As though the conversation had taken an unpleasant turn, Mrs. McNeil cleared her throat. 'It remains, Lamont, that I am very uneasy in leaving—'
Rising inside Grady was an ungovernable laughter, a joyous agitation which made the white summer stretching before her seem like an unrolling canvas on which she might draw those first rude pure strokes that are free. Then, too, and with a straight face, she was laughing because there was so little they suspected, nothing. The light quivering against the table silver seemed to at once encourage her excitement and to flash a warning signal: careful, dear. But elsewhere something said Grady, be proud, you are tall so fly your pennant high above and in the wind. What could have spoken, the rose? Roses speak, they are the hearts of wisdom, she'd read so somewhere.
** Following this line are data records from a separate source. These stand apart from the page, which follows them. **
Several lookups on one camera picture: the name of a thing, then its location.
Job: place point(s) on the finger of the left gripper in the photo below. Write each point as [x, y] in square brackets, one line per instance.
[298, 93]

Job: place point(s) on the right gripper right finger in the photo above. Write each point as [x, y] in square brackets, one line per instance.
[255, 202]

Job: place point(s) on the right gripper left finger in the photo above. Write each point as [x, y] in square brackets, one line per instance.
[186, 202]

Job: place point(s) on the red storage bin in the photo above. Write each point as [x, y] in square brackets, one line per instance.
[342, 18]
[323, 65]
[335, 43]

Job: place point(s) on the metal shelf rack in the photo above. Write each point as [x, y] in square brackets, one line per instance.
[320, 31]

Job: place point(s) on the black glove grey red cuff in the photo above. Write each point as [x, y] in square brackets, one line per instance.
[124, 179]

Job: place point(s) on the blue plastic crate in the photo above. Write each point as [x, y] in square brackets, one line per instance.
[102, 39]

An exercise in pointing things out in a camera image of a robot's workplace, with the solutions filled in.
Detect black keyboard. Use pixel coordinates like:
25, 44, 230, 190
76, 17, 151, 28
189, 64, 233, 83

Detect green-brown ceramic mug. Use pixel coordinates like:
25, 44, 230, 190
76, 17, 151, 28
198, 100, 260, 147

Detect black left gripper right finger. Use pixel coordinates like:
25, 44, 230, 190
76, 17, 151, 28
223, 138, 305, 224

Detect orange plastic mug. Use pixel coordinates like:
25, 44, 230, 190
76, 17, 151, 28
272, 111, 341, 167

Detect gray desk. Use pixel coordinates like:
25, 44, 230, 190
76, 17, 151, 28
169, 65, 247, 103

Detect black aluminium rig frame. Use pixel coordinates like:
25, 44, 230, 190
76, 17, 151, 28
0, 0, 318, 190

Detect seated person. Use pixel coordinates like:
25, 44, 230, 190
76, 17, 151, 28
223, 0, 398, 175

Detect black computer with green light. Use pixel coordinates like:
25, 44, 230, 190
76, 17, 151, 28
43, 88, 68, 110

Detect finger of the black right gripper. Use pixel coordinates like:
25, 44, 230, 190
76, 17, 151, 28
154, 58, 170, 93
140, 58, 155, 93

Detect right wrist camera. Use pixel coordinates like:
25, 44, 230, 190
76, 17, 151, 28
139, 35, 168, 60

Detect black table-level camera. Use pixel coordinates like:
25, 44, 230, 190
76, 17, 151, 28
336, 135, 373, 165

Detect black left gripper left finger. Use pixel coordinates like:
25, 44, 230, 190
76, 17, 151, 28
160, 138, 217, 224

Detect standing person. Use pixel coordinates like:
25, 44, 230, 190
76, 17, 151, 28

She looked out the window again; the laughter was flowing up, it was flooding on her lips: what a sparkling sun-slapped day for Grady McNeil and roses that speak!
'Why is that so funny, Grady?' Apple did not have a pleasant voice; it suggested the subvocal prattlings of an ill-natured baby. 'Mother asks a simple question, and you laugh as though she were an idiot.'
'Grady doesn't think me an idiot, surely not,' said Mrs. McNeil, but a tone of weak conviction indicated doubt, and her eyes, webbed by the spidery hat-veil she now lowered over her face, were dimly confused with the sting she always felt when confronted by what she considered Grady's contempt. It was all very well that between them there should be only the thinnest contact: there was no real sympathy, she knew that; still, that Grady by her remoteness could suggest herself superior was unendurable: in such moments Mrs. McNeil's hands twitched. Once, but this had been a great many years ago and when Grady was still a tomboy with chopped hair and scaly knees, she had not been able to control them, her hands, and on that occasion, which of course was during that period which is the most nervously trying of a woman's life, she had, provoked by Grady's inconsiderate aloofness, slapped her daughter fiercely. Whenever she'd known afterwards similar impulses she steadied her hands on some solid surface, for, at the time of her previous unrestraint, Grady, whose green estimating eyes were like scraps of sea, had stared her down, had stared through her and turned a searchlight on the spoiled mirror of her vanities: because she was a limited woman, it was her first experience with a will-power harder than her own. 'Surely not,' she said, twinkling with artificial humour.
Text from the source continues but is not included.